- _Dataset excerpts_:
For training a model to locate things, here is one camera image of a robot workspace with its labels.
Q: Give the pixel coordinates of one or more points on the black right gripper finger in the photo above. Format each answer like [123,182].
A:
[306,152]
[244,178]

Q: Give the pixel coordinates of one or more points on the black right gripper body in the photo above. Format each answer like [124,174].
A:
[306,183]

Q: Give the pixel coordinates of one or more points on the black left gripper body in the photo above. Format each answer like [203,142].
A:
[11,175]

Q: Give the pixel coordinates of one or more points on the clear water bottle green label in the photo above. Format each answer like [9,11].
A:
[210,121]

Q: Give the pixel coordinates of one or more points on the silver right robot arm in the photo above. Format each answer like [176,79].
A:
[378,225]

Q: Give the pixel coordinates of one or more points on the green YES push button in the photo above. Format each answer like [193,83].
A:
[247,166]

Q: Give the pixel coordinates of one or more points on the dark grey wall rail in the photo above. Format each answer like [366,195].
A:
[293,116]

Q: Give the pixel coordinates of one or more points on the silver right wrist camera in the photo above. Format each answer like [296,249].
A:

- _What you need to do_: Only the lines containing "camera" are needed; pull them out of the listing.

- _Answer space_:
For training a model to locate things, here is one camera image of a robot workspace with its labels.
Q: Give the pixel coordinates of one or more points on the silver right wrist camera in the photo above. Format each answer like [296,249].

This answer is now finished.